### WHAT THE TASK REQUIRES
Nothing but a number is needed here; count the lines of the listing that include "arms".
RECORDS FOR THIS TASK: Begin
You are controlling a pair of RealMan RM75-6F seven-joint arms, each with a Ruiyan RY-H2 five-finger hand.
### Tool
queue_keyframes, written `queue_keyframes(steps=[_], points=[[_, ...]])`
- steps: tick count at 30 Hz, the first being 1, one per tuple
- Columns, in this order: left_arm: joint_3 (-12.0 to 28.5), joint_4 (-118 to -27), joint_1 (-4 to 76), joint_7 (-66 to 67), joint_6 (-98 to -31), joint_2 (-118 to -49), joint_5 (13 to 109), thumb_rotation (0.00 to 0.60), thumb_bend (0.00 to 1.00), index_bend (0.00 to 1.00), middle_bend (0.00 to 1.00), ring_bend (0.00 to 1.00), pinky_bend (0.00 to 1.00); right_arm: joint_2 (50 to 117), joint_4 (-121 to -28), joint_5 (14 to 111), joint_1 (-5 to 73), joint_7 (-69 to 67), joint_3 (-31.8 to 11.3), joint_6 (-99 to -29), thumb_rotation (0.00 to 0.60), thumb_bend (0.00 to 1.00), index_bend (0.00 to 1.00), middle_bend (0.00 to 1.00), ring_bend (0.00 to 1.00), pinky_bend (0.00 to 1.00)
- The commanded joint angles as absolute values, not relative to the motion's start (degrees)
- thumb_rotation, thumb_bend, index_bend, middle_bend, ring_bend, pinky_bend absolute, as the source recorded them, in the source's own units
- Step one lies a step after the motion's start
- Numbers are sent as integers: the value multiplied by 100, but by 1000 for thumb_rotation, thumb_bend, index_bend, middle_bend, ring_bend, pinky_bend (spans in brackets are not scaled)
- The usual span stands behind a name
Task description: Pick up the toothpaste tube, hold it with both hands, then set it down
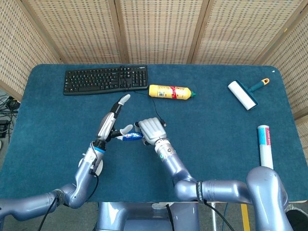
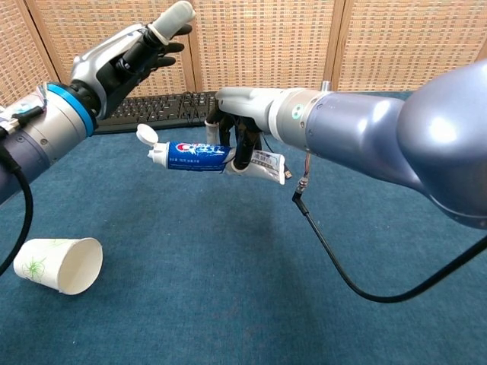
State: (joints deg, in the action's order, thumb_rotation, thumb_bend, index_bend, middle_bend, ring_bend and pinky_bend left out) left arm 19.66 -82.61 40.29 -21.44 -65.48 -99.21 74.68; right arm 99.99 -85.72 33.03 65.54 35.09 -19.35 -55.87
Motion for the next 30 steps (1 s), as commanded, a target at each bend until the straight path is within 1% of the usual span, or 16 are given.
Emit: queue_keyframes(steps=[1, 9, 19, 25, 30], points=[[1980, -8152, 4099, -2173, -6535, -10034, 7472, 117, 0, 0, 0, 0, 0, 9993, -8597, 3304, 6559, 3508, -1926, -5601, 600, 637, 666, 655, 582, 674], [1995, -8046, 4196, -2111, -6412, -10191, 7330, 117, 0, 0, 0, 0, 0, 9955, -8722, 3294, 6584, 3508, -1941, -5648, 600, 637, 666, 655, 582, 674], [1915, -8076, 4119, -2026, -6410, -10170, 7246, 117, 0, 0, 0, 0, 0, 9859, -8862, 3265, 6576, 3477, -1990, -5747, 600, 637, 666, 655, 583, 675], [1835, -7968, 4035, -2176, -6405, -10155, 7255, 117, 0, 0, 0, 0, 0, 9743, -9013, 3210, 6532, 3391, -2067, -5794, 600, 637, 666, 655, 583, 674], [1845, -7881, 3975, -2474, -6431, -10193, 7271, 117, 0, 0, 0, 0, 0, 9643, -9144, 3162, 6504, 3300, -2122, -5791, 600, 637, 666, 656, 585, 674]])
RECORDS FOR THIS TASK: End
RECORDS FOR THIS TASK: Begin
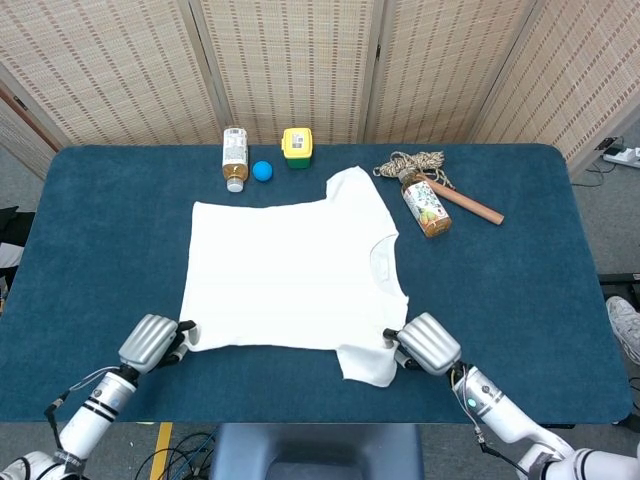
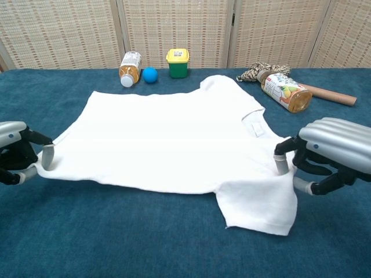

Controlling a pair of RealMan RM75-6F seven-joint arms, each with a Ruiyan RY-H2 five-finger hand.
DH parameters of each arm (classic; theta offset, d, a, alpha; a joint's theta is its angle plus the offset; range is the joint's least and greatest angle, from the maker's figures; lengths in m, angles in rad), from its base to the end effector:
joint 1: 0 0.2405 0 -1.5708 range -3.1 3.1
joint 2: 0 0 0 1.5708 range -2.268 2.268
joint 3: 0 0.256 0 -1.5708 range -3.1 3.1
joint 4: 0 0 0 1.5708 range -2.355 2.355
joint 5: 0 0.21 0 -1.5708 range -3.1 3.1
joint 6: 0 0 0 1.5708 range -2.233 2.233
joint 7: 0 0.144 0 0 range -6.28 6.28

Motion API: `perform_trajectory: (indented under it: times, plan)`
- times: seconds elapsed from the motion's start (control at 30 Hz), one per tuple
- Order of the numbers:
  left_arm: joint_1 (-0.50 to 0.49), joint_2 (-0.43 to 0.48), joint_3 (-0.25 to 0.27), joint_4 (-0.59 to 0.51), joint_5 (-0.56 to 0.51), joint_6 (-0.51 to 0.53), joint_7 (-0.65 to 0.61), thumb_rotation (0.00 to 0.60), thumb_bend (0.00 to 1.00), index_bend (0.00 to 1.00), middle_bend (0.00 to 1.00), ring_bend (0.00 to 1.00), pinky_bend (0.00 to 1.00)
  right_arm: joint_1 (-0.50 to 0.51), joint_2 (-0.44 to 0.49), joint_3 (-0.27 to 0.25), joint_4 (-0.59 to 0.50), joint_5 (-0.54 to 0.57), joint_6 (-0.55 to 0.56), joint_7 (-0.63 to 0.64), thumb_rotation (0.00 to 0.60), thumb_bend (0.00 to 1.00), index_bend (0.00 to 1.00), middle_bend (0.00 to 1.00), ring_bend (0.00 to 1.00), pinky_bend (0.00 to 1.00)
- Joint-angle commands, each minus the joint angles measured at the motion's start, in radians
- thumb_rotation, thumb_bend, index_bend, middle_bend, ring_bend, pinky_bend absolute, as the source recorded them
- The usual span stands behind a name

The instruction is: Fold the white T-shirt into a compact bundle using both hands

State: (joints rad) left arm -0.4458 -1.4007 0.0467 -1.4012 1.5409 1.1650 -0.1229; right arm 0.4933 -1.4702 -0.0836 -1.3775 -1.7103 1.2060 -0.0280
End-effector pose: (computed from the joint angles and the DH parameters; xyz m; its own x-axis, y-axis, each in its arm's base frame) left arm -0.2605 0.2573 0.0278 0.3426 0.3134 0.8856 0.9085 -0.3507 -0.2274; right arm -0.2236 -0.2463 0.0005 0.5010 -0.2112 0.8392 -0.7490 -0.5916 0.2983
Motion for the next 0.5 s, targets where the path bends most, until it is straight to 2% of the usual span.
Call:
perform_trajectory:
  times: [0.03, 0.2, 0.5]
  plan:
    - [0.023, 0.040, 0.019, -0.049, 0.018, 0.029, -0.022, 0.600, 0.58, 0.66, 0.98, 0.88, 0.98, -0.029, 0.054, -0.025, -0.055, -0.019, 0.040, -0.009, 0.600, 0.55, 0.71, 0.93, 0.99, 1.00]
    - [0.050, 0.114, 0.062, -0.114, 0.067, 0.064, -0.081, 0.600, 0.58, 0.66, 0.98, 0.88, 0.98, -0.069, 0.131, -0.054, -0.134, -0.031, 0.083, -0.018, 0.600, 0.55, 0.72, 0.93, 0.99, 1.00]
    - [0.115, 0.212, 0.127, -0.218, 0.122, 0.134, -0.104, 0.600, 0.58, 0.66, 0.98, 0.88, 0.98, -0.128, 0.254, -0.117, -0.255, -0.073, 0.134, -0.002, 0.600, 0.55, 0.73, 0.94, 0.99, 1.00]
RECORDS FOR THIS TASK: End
### COMPLETED TASK
2